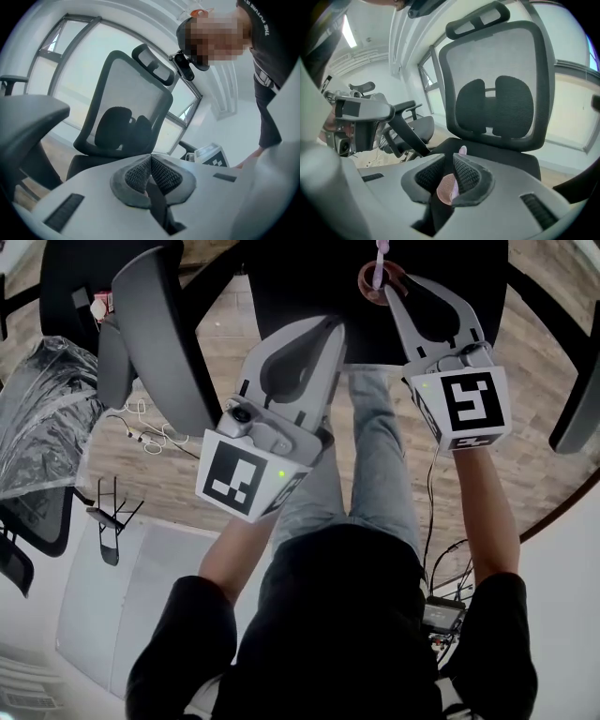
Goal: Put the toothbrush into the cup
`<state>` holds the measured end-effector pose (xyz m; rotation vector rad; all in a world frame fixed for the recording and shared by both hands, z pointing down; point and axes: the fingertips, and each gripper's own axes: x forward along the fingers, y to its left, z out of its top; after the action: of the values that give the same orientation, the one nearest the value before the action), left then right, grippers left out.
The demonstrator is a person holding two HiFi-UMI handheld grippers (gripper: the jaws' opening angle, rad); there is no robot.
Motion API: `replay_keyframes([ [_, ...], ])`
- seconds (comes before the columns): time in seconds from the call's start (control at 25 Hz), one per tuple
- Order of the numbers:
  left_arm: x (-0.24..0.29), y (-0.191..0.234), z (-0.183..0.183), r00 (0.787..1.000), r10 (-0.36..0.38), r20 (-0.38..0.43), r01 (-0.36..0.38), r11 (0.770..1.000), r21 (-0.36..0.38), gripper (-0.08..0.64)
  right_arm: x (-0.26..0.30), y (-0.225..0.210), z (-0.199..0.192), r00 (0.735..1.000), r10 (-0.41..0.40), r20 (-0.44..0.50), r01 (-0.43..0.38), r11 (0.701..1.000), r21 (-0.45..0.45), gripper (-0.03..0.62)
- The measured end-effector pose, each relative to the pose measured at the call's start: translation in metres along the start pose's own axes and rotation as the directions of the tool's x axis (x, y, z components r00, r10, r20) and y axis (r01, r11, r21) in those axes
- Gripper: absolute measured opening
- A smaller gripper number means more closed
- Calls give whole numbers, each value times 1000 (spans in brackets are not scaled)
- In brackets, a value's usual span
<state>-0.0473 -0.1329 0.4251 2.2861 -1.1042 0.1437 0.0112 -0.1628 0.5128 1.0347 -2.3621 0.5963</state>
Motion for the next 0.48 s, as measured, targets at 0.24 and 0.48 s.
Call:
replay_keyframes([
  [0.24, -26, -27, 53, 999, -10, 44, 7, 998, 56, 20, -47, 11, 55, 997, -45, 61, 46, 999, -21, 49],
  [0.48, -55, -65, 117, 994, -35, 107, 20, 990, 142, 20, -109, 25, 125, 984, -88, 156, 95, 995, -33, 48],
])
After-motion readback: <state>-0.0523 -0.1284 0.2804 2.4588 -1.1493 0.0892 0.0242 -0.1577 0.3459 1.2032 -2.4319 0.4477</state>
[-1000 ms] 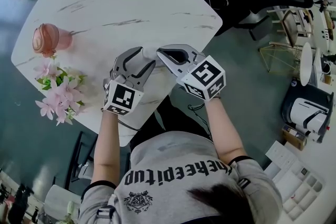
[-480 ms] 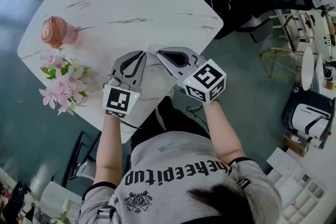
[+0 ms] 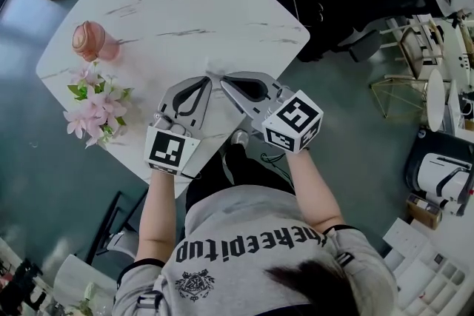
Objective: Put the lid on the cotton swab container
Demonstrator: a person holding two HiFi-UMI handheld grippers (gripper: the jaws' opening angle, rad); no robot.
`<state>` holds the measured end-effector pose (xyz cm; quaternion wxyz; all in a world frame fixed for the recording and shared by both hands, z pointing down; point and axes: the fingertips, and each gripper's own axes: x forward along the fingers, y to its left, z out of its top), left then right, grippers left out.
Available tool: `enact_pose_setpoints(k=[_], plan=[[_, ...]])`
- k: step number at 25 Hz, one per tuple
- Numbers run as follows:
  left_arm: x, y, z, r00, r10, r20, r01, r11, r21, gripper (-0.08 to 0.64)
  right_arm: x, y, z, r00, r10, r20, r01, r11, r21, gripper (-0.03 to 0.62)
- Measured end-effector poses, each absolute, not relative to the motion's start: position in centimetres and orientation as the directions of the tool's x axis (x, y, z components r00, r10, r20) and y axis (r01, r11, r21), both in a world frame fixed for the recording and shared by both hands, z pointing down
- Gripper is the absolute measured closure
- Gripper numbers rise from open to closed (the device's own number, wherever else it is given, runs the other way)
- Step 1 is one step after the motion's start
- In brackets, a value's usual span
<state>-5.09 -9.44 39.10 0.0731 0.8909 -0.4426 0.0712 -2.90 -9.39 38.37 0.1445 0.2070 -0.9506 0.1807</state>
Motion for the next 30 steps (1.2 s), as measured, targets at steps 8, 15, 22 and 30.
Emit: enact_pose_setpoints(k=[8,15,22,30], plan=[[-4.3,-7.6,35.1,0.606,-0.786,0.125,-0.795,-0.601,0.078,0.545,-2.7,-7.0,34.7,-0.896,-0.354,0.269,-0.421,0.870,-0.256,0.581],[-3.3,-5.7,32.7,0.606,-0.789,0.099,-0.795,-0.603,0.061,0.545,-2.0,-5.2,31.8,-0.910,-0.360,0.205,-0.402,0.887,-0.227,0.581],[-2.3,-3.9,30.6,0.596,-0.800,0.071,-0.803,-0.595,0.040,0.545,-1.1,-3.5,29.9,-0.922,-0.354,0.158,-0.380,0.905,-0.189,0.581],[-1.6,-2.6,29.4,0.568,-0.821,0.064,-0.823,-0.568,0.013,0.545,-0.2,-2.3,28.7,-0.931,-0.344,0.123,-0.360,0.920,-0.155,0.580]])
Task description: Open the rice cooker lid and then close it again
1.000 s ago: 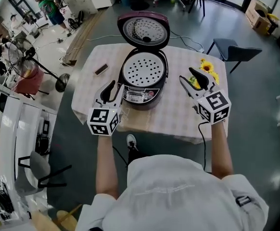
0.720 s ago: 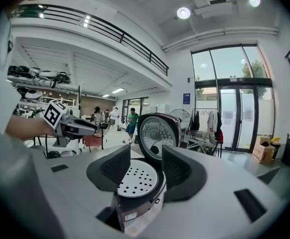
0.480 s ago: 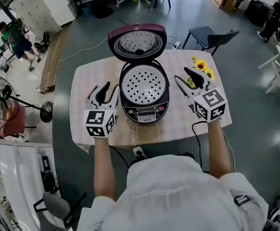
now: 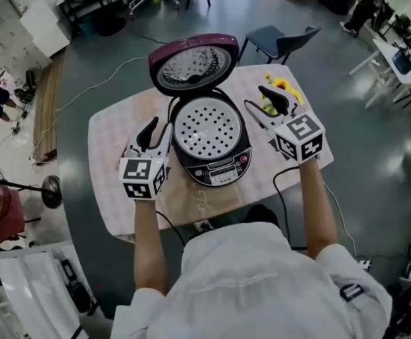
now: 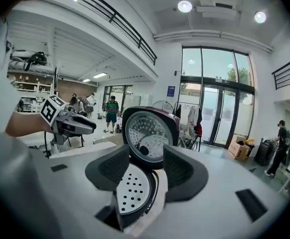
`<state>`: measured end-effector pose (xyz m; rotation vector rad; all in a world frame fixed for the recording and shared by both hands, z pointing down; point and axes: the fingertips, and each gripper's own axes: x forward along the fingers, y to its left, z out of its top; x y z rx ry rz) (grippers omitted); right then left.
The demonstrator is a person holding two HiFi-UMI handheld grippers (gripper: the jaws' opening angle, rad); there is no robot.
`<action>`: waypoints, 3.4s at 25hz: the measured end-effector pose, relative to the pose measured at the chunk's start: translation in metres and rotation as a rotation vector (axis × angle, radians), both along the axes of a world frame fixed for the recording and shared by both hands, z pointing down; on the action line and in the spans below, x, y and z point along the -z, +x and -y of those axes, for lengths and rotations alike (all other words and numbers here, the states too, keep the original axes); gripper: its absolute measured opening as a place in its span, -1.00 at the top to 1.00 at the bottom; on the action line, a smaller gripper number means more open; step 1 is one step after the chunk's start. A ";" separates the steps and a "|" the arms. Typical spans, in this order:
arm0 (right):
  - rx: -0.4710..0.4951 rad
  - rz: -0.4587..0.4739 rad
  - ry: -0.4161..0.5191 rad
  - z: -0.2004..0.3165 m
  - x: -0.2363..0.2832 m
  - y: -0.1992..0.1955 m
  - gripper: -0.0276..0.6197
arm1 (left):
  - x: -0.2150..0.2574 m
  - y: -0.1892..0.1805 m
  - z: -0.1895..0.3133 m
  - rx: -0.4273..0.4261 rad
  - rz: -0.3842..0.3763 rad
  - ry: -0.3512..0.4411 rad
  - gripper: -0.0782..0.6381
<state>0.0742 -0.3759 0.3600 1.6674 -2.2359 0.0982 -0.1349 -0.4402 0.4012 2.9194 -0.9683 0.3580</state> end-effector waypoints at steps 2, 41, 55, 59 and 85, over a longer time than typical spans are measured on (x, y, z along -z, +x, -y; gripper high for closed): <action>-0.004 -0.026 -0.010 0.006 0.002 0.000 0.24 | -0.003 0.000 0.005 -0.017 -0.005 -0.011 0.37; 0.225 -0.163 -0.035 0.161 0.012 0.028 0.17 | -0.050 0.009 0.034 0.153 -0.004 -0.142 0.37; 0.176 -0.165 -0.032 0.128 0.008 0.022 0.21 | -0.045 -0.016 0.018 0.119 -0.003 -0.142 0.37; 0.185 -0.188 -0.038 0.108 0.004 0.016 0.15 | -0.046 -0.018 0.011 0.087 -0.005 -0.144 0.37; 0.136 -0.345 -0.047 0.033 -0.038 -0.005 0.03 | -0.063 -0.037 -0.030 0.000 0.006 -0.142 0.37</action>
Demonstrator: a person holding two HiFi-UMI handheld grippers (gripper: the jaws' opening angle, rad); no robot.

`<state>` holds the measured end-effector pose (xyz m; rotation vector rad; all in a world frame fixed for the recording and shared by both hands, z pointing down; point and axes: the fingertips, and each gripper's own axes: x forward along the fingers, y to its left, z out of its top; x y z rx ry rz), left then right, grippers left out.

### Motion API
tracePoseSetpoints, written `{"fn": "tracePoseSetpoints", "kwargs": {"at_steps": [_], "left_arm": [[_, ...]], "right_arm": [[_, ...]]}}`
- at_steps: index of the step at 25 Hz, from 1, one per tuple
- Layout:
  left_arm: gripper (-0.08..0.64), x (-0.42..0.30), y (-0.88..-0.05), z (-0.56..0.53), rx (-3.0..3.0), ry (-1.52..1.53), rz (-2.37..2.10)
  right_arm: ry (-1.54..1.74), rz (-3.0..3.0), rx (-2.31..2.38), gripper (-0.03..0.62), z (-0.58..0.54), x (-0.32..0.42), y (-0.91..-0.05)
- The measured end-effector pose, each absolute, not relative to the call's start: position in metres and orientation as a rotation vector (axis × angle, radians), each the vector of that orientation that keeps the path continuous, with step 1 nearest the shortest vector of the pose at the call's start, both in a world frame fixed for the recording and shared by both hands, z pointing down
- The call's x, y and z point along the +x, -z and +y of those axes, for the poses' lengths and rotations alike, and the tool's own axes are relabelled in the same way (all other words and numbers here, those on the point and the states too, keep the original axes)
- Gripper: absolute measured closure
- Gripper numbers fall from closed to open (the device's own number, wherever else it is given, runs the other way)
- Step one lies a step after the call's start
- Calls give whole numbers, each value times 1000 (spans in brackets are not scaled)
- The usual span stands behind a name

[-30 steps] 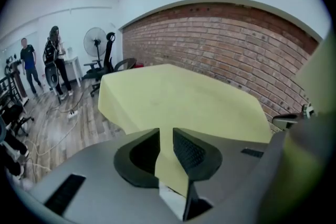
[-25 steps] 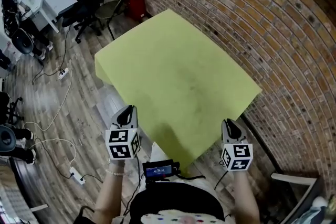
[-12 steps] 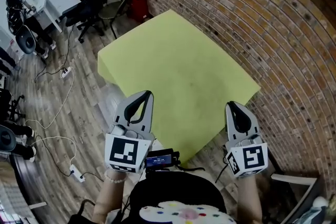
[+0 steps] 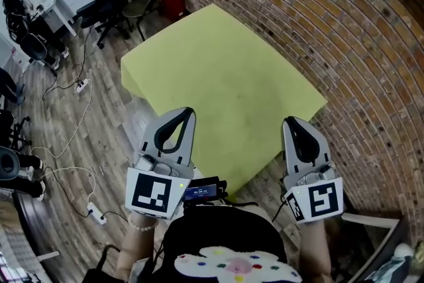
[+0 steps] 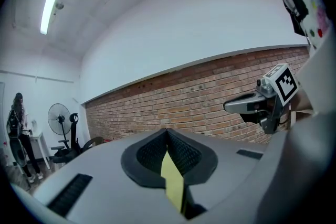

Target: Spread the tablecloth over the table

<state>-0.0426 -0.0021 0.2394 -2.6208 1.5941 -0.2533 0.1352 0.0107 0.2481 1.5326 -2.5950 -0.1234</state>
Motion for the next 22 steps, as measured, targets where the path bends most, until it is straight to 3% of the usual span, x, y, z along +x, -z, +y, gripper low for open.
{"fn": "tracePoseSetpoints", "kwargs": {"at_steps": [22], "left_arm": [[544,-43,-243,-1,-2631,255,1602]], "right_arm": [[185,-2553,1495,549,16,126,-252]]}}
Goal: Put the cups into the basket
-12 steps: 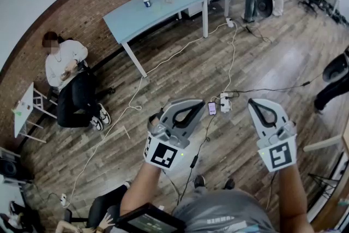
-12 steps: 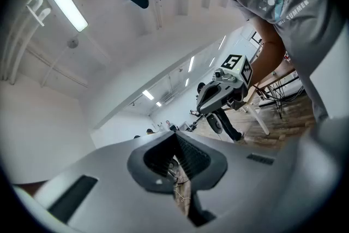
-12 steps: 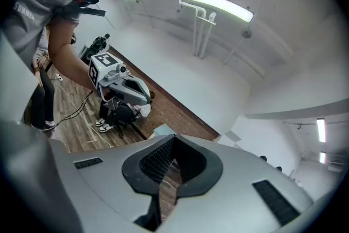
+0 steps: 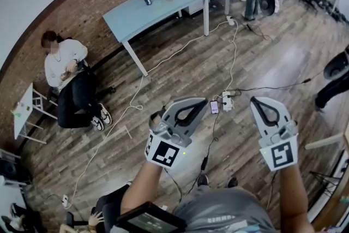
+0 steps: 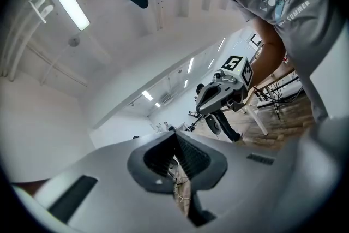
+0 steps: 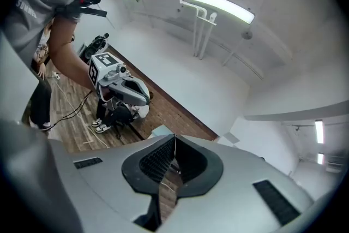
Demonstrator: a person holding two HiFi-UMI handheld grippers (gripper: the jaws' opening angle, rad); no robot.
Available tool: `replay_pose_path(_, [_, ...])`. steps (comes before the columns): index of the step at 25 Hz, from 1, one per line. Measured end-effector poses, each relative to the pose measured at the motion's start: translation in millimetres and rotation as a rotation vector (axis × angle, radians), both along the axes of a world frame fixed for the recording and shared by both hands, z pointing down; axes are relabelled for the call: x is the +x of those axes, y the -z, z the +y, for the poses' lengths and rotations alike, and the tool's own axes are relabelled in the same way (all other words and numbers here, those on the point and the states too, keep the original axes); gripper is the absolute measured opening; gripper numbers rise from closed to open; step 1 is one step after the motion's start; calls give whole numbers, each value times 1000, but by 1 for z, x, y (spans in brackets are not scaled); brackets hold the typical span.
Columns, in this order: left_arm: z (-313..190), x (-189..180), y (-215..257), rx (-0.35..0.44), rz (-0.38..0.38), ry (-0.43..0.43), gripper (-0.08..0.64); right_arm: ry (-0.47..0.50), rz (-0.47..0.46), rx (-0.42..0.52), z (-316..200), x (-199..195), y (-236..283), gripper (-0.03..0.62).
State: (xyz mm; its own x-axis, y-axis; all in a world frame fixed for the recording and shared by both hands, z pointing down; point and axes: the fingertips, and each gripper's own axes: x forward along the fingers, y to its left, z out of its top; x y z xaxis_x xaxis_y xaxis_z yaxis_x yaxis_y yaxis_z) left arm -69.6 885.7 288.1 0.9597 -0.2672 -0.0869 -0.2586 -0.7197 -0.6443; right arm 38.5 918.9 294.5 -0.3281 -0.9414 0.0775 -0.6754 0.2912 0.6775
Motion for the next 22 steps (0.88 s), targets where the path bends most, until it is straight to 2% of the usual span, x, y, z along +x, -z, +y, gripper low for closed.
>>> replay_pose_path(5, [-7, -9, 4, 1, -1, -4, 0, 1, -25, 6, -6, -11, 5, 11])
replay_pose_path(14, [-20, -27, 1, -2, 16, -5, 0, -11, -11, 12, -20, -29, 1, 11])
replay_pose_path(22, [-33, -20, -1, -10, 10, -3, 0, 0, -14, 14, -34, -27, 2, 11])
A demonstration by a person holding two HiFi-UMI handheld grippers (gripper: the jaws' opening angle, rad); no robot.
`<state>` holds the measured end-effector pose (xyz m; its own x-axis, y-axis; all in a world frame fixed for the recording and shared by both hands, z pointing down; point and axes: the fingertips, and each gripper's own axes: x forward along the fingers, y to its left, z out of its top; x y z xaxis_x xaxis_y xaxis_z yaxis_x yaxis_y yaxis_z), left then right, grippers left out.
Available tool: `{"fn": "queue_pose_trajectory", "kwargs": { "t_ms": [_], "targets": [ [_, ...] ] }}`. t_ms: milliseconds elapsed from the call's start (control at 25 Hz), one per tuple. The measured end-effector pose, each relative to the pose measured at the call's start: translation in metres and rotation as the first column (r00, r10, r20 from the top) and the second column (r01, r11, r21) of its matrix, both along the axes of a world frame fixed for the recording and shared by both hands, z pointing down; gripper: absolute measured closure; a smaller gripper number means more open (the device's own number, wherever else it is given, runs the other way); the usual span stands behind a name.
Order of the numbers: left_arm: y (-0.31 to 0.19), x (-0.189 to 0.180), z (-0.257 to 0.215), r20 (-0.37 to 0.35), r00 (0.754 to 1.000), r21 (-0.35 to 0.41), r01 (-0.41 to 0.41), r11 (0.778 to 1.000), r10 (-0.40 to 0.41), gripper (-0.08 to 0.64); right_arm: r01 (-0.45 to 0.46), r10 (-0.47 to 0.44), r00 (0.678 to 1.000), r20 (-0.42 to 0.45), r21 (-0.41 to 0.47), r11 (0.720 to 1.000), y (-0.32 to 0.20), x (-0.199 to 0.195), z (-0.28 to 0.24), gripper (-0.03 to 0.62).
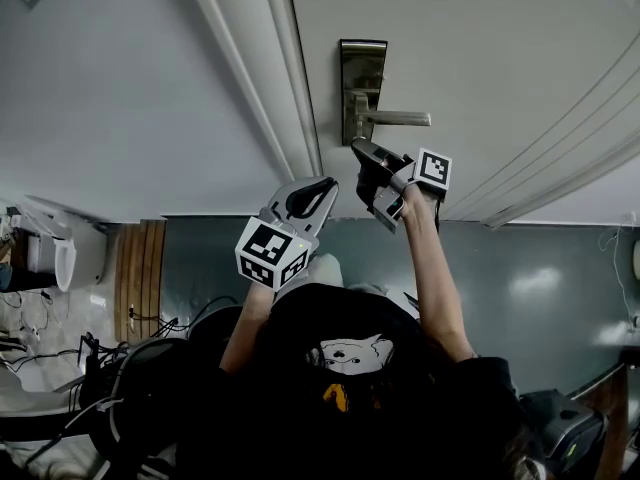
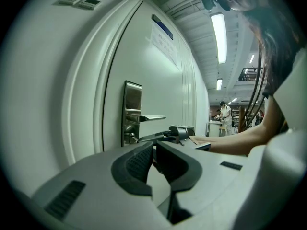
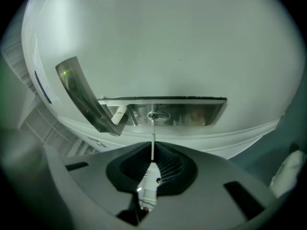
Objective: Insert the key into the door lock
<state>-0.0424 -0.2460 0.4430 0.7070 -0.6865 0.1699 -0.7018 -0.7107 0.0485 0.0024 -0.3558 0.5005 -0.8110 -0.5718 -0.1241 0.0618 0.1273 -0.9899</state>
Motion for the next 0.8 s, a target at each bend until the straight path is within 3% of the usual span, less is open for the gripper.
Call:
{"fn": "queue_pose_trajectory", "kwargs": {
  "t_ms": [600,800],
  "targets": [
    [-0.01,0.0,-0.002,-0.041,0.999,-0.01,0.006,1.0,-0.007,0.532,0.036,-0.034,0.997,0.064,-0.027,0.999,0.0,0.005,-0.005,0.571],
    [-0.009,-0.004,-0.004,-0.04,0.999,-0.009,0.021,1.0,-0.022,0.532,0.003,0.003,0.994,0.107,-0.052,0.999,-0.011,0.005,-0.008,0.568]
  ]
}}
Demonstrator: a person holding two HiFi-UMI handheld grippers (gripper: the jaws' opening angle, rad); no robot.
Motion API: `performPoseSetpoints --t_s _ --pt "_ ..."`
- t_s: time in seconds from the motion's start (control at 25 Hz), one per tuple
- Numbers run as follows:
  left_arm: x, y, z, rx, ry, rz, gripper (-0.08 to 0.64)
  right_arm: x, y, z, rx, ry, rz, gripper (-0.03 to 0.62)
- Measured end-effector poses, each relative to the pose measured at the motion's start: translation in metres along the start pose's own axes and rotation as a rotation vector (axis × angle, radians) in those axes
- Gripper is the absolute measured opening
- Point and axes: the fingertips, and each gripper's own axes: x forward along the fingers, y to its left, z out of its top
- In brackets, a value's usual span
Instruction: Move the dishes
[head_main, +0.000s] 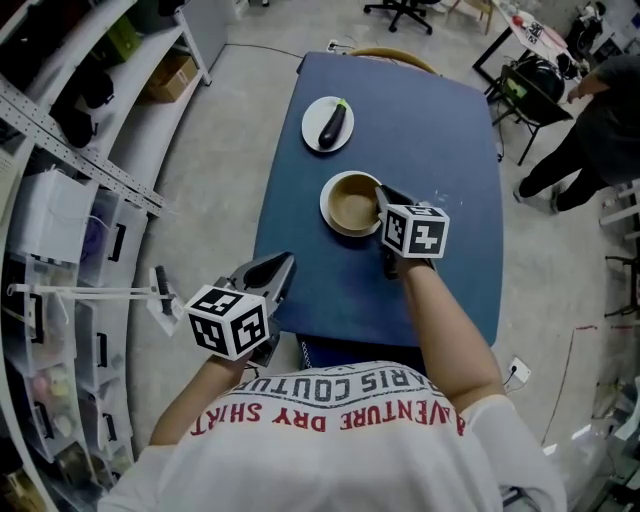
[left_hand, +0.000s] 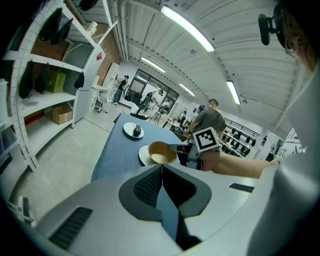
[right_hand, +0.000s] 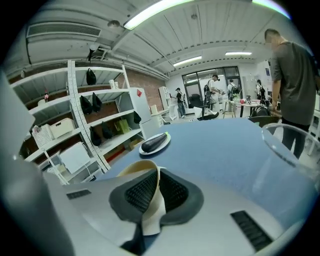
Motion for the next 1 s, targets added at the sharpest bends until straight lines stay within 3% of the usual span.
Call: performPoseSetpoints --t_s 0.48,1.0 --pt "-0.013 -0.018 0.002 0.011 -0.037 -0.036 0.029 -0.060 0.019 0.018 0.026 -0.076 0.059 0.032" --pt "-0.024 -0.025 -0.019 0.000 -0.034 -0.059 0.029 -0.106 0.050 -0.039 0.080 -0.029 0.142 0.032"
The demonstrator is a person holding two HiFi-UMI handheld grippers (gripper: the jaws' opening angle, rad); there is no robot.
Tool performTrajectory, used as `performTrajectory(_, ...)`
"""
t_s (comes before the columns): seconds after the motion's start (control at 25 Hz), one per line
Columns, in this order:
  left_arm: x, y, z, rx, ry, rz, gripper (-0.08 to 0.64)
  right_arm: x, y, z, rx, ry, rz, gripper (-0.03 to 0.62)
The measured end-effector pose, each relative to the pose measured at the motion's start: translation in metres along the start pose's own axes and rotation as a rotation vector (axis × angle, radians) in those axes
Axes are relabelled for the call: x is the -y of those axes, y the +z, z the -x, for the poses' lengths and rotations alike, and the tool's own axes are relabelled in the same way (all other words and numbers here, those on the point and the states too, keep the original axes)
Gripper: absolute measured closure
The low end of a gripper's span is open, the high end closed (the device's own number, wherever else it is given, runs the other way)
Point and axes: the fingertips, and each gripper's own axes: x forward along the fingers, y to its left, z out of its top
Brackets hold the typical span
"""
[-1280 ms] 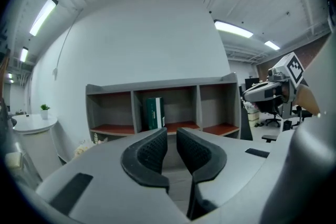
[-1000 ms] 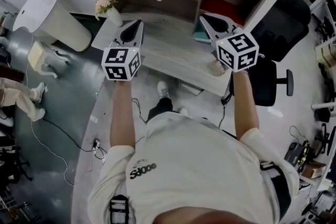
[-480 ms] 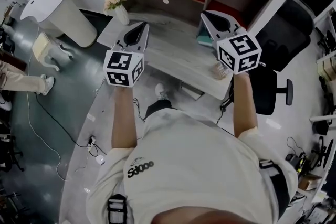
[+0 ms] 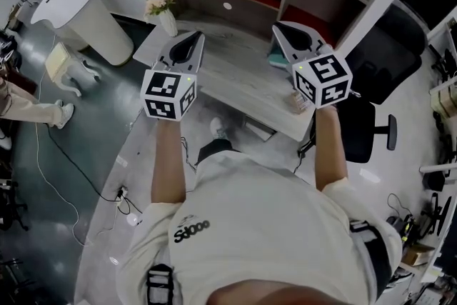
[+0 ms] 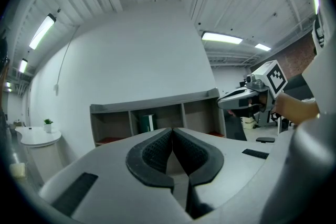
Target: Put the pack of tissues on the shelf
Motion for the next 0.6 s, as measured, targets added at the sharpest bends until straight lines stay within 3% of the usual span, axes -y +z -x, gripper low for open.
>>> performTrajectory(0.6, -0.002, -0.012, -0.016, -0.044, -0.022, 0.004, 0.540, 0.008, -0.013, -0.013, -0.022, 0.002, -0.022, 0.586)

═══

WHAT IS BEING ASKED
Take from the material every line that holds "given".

WRITTEN ANSWER
- Gripper numbers rise from open to closed (the device's own number, wherever else it is given, runs the other way)
- Gripper numbers fall from closed to open (the device's own number, wherever else it is given, runs the other way)
Available tool: `{"fn": "queue_pose_trajectory", "kwargs": { "t_ms": [_], "targets": [ [_, ...] ] }}`. t_ms: milliseconds elapsed from the call's start (control at 25 Hz), one per tuple. The measured end-effector pose, each relative to the pose measured at the call's start: translation in metres and rotation as the first column (r00, r10, r20 from the top) and the second column (r01, r11, r21) of its matrix, both along the axes of a world frame fixed for the recording and shared by both hands, z pointing down; gripper: absolute measured closure; a smaller gripper number means more open (the device's own number, wherever else it is given, runs the other way); the usual span stands behind a name.
The low end of a gripper's span is open, the high end closed (the device's own number, wherever else it is given, runs the other way)

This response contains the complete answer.